My hope is that we pay attention and act while there is time to change it. While Trump promoted it as “fair and good for everyone,” that is not the case as it stands. It seems to be a way to lock into law advantages and schemes for corporations over the common good of consumers, labor, independent businesses, the environment and other democratic forces. While couched in legalese, it obscures corporate thievery as did the other trade plans. It even hides from Congress who will profit and who will pay. Trump lauded his handiwork of 1,809 pages (did he even read it?) as “the most important trade deal ever made by far.” While he continuously asks “big pharma” to reduce its horrific prices, this trade deal would require the governments to guarantee and even extend big pharma’s monopoly price setting power. The sneaky deal even gives drug makers 10 years exclusive marketing rights, thus preventing generic competition for an additional decade beyond the 20 years already in place. Fantastic for all?

“Big oil” would retain its NAFTA-granted access in court preventing Mexican efforts to strengthen the environment and health protection. While the deal prohibits fraudulent labor units in Mexico, it provides no way to enforce or monitor corporate compliance. Helps everyone?

Trump’s fantastic re-do of NAFTA keeps a rule prohibiting our government from setting our own health standards for meat sold to our consumers. Yuck!

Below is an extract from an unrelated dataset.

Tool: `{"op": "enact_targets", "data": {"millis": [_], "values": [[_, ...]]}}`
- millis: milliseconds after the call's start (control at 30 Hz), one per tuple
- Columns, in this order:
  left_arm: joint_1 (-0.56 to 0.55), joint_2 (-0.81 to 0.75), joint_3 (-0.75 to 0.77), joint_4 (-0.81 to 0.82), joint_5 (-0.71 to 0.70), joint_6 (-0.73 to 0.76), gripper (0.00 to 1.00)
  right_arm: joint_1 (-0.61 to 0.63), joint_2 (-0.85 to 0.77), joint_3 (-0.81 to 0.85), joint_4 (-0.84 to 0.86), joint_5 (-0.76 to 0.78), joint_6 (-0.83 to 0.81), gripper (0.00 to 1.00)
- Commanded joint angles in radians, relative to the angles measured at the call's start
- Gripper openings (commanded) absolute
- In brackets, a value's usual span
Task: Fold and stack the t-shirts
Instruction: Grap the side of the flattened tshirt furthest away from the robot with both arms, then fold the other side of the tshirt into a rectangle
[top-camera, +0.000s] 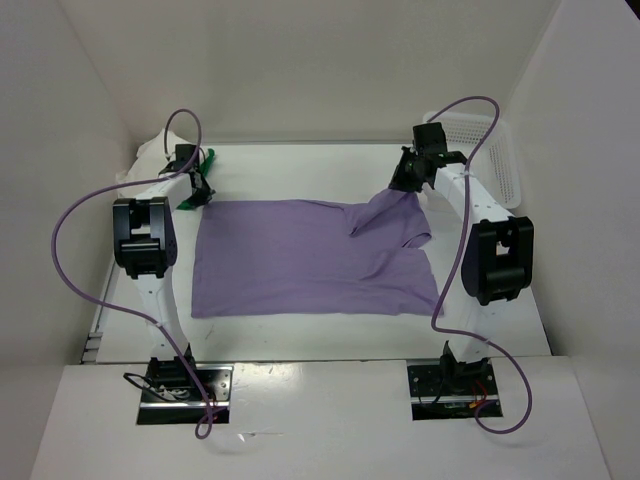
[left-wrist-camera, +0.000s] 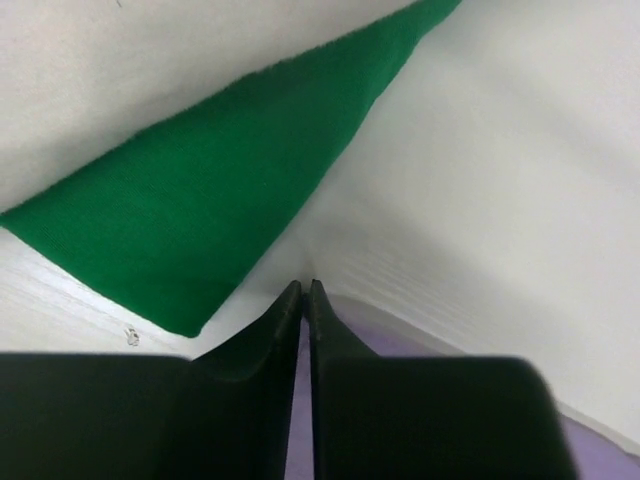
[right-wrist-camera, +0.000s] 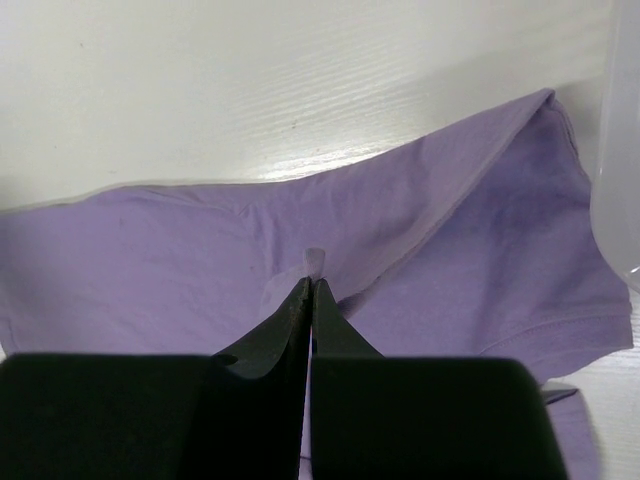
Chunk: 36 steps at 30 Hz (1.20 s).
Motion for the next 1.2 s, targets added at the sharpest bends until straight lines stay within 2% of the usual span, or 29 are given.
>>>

Our own government’s International Trade Commission reported in April that USMCA’s economic impact will be embarrassingly low. Over six years the number of jobs created will be equivalent to what our present economy creates in a slow month. The commission found the USMCA would be a net job killer, would slow U.S. economic growth and likely increase our trade deficit.

Even with these uglies, a good thing is eliminating NAFTA’s repugnant Investor State Dispute Settlement, no longer giving corporate claim to taxpayer dollars through specious lawsuits. If Congress can strengthen labor and environmental standards making them strictly enforceable, the new trade option might counter corporate America’s outsourcing and changing middle class jobs into Mexican sweatshops. Certainly, the goodies for “big pharma” must be removed. Congress should decide who controls the price of our medications and whether our fried chicken is tainted or not!

The trade deal has flaws and it is up to us to call that to the attention of our members of Congress. A spring poll found 70% of registered voters want USMCS’s corporate advantages scrapped or the whole deal crossed out. Trade fights are tedious and complex. If it unites folks across countries and the political spectrum to rewrite the corporatized version to favor everyone, it is worth the work to improve it.